TASK BRIEF :: Pictures should be left out when the listing below is repeated word for word.

:: DATA SHOWN

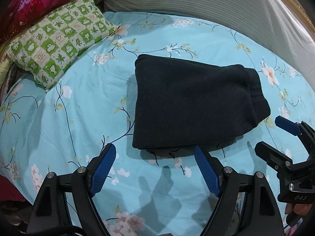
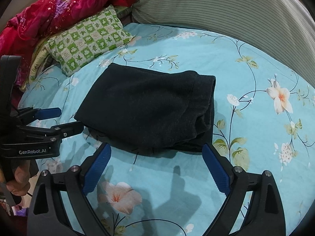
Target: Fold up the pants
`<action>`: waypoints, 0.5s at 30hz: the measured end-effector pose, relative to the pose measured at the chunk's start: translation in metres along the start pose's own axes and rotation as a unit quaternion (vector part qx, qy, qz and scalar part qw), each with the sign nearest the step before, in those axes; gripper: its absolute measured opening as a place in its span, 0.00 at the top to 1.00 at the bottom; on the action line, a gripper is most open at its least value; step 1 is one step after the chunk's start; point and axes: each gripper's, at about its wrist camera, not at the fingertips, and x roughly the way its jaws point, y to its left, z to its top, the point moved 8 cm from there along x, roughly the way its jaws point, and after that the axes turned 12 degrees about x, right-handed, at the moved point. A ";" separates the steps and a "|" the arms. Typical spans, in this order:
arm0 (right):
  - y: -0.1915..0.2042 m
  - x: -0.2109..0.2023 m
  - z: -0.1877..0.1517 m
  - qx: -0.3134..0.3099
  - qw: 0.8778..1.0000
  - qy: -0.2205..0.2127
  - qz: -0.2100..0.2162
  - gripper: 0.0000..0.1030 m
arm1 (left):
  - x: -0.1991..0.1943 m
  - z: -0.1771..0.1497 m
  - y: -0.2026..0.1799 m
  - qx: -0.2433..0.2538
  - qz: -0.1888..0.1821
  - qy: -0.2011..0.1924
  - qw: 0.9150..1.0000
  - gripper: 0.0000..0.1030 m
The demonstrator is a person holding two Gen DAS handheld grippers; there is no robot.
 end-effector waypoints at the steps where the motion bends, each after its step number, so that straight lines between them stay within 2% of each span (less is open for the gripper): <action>1: 0.000 0.000 0.000 -0.001 1.000 -0.002 -0.002 0.09 | 0.001 0.000 0.000 0.001 0.001 0.000 1.000 0.20; 8: 0.001 0.003 0.000 -0.011 1.000 -0.020 -0.004 0.09 | 0.003 0.001 0.006 0.007 0.031 -0.014 0.999 0.19; 15: 0.000 0.010 -0.003 -0.014 1.000 -0.019 -0.006 0.09 | 0.008 -0.001 0.007 0.010 0.037 -0.009 0.999 0.18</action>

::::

OUTPUT FOR THIS EXERCISE ::
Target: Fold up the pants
`<action>`: waypoints, 0.5s at 30hz: the measured end-effector pose, relative to the pose measured at the chunk's start: translation in metres along the start pose's own axes and rotation as a unit quaternion (vector part qx, qy, qz and scalar part qw), each with the sign nearest the step before, in those axes; gripper: its absolute measured opening as a place in its span, 0.00 at the top to 1.00 at the bottom; on the action line, a gripper is most open at its least value; step 1 is one step after the chunk's start; point and axes: each gripper's, at about its wrist camera, not at the fingertips, and x roughly the way its jaws point, y to its left, z to its top, the point moved 8 cm from there along x, roughly the way its jaws point, and after that the axes turned 12 degrees about x, right-handed, at the moved point. A ";" separates the steps and a "|" the arms. Typical spans, in this order:
arm0 (right):
  - y: -0.1915..0.2042 m
  - x: -0.2109..0.2023 m
  - z: -0.1877..0.1517 m
  - qx: -0.3134..0.3099
  - qw: 0.8778..1.0000
  - qy: -0.2205..0.2127
  - qz: -0.2100..0.2162
  - gripper: 0.0000..0.1030 m
arm1 (left):
  - x: -0.1991..0.1943 m
  - z: -0.1771..0.1497 m
  - y: -0.2026..0.1799 m
  - qx: -0.2433..0.2538
  - qz: -0.1888..0.1821
  - qy: -0.2011..0.1924
  - qw: 0.9150..1.0000
  - gripper: 0.0000..0.1030 m
The demonstrator is a person holding two Gen DAS handheld grippers; there is no robot.
 end-effector waypoints at the steps where the motion bends, each after its step number, so that straight lines between them stay within 2% of each span (less is open for the gripper): <action>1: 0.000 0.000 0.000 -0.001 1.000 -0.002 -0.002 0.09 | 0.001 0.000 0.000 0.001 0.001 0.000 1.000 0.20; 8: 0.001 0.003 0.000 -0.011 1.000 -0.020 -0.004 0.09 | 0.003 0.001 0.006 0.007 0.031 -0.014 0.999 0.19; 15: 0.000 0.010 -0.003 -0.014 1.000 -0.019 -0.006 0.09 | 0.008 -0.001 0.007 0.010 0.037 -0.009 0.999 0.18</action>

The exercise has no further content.